### What is needed:
Pick out each line in these entries that contains the string "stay".

### Data shown:
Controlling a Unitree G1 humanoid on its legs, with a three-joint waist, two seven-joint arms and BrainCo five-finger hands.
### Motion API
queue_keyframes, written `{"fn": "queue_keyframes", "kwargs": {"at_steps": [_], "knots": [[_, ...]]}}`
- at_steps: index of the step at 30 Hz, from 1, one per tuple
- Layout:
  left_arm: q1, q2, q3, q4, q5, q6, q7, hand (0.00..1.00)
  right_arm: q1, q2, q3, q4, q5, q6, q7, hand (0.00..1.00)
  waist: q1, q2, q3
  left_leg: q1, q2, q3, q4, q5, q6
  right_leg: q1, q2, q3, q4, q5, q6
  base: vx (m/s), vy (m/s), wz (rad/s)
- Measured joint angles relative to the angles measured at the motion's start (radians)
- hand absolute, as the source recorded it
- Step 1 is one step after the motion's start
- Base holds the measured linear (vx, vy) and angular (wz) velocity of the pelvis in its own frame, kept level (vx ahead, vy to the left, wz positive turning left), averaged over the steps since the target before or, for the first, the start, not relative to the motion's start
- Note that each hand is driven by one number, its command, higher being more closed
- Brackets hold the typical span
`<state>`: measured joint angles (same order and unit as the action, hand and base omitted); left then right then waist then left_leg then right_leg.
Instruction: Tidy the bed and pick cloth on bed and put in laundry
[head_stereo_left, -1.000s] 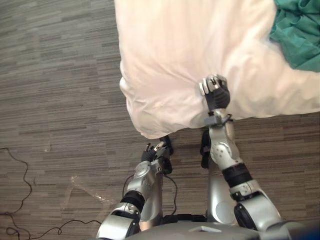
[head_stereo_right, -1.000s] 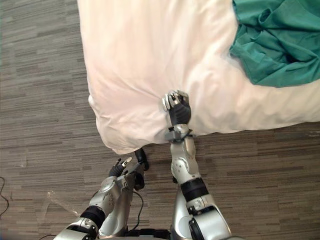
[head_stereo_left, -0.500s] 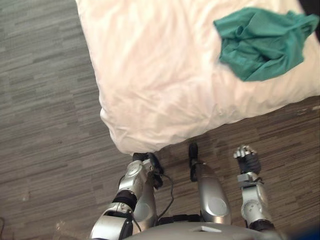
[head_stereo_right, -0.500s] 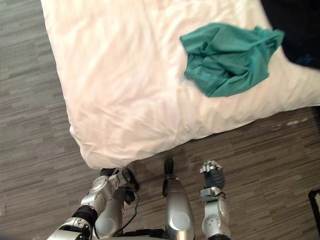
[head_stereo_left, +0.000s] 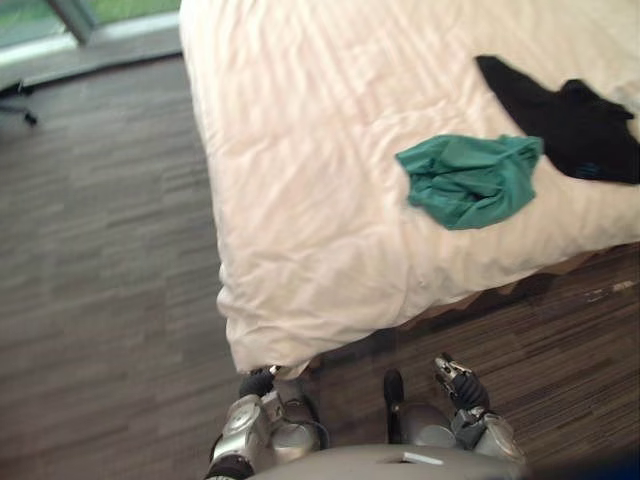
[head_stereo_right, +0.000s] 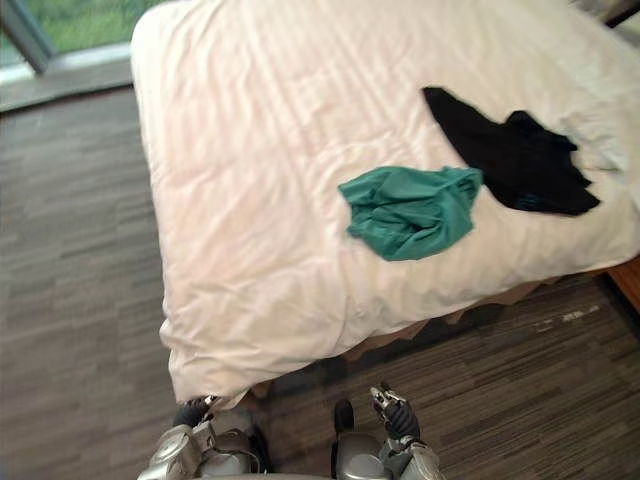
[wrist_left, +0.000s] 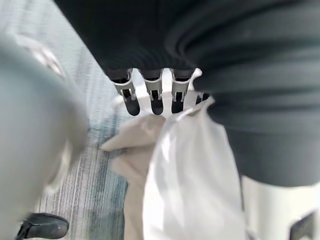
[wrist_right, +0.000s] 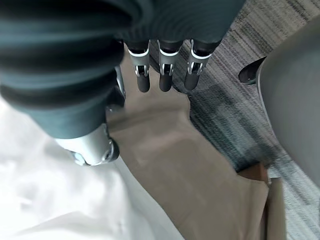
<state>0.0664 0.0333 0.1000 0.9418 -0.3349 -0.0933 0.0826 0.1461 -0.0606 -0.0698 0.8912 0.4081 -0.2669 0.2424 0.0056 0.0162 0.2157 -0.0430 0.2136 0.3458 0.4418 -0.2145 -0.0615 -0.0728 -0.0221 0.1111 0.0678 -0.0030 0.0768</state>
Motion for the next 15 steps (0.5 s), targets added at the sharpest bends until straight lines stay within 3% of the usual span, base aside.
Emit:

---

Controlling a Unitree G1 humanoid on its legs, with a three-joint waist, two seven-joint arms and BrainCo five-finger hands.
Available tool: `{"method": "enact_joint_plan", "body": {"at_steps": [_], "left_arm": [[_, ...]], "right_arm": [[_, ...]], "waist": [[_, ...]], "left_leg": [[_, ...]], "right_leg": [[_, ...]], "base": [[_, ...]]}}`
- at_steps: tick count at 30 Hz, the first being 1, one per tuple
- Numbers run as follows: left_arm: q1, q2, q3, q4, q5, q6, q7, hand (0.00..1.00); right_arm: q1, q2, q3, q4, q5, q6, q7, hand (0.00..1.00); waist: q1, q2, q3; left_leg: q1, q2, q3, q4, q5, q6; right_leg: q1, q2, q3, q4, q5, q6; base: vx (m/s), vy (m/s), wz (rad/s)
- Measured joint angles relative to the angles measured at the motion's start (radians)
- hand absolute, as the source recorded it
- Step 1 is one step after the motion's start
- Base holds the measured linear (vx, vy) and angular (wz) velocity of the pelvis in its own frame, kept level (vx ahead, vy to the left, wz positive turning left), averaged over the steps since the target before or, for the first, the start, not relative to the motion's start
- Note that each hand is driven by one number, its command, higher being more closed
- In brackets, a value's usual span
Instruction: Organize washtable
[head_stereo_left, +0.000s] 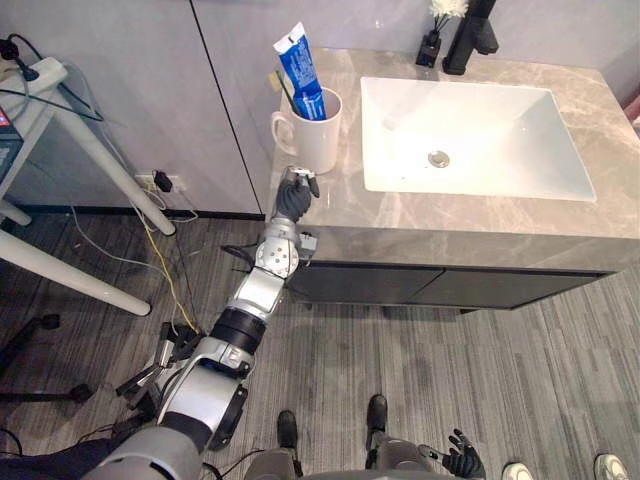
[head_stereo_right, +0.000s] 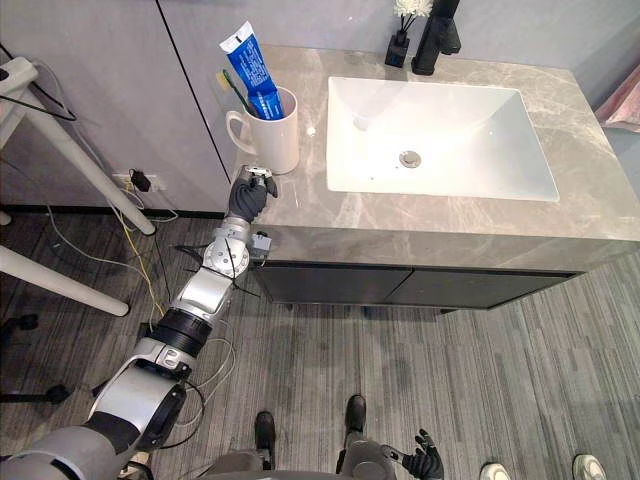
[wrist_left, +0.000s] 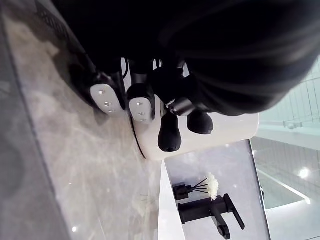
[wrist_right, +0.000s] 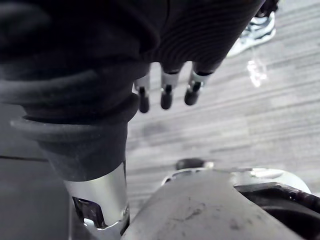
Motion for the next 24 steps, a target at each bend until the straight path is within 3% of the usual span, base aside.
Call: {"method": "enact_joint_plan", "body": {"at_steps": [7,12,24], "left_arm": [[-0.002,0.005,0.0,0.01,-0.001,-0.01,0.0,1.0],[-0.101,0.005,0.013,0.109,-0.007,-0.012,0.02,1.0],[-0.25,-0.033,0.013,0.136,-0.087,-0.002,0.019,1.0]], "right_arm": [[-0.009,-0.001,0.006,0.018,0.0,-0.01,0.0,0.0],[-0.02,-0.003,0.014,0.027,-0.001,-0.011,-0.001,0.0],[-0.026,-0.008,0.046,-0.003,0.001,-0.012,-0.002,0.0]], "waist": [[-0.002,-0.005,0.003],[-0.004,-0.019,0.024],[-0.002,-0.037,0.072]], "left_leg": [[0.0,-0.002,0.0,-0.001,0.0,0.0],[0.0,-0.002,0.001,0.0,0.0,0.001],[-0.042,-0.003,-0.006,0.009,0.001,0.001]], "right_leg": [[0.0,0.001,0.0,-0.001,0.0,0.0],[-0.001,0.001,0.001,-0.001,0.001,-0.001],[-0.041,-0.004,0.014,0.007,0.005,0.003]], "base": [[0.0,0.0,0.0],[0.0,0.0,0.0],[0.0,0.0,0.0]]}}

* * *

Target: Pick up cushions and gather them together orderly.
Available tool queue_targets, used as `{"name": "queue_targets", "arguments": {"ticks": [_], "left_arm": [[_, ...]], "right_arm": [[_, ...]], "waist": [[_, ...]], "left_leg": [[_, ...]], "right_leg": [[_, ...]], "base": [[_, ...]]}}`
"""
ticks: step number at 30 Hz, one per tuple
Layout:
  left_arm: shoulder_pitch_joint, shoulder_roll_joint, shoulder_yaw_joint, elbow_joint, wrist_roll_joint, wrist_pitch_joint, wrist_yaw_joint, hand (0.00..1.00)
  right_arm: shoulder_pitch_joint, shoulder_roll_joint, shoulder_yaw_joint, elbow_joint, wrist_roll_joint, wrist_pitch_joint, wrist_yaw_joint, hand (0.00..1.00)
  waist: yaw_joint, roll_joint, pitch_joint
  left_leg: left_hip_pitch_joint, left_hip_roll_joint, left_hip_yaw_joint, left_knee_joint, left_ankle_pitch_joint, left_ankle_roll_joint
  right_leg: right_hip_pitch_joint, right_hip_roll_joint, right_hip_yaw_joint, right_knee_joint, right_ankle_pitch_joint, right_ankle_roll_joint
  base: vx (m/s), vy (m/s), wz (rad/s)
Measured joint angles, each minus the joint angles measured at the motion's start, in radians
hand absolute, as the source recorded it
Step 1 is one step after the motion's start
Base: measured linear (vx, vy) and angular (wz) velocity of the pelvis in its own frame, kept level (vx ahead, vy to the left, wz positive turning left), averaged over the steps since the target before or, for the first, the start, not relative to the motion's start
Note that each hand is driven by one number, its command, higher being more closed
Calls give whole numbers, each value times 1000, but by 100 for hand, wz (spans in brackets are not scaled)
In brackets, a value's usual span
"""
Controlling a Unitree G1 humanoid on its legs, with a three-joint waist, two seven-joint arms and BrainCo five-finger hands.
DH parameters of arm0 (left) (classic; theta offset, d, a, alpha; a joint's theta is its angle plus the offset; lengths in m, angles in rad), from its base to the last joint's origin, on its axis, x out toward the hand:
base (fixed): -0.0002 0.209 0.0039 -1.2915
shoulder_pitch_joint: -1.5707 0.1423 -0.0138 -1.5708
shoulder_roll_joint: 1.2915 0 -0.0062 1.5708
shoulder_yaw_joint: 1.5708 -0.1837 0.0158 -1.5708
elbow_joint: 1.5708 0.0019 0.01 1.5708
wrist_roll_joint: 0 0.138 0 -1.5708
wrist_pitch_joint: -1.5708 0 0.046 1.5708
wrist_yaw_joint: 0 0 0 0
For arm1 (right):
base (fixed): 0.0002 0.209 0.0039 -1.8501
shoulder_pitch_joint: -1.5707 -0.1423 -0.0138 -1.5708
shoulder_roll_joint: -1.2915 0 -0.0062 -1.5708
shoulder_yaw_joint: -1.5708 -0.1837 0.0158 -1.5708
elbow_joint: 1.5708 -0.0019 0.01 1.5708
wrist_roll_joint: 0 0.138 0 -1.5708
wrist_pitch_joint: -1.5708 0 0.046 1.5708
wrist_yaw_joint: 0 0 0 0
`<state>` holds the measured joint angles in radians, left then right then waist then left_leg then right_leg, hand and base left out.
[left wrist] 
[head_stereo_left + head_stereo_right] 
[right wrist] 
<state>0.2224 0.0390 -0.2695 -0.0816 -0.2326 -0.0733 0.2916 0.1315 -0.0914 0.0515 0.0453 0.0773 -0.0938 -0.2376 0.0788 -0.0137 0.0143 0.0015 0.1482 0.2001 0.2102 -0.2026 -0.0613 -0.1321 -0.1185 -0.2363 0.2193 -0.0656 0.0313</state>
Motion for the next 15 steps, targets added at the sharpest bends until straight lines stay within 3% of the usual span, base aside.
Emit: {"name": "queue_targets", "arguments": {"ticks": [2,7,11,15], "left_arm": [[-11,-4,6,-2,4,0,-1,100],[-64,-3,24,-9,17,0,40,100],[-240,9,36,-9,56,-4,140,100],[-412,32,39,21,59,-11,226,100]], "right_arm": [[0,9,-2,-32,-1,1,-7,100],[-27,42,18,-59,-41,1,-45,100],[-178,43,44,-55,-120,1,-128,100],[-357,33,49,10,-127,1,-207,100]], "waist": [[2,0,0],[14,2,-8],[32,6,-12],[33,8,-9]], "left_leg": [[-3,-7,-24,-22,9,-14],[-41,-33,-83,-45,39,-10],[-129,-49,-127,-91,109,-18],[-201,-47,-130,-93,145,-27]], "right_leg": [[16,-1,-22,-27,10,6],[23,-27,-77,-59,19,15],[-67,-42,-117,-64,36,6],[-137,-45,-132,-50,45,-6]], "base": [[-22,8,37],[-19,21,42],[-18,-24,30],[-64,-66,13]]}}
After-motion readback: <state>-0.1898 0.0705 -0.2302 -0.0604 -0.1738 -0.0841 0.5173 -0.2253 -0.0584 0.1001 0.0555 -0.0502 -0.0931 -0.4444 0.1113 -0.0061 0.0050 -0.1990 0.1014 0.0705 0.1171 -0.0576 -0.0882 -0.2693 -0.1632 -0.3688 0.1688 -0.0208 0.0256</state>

### Output of the exercise:
Motion for the next 15 steps (0.5 s), targets added at the sharpest bends until straight lines stay within 3% of the usual span, base aside.
Motion for the next 15 steps, targets added at the sharpest bends until straight lines stay within 3% of the usual span, base aside.

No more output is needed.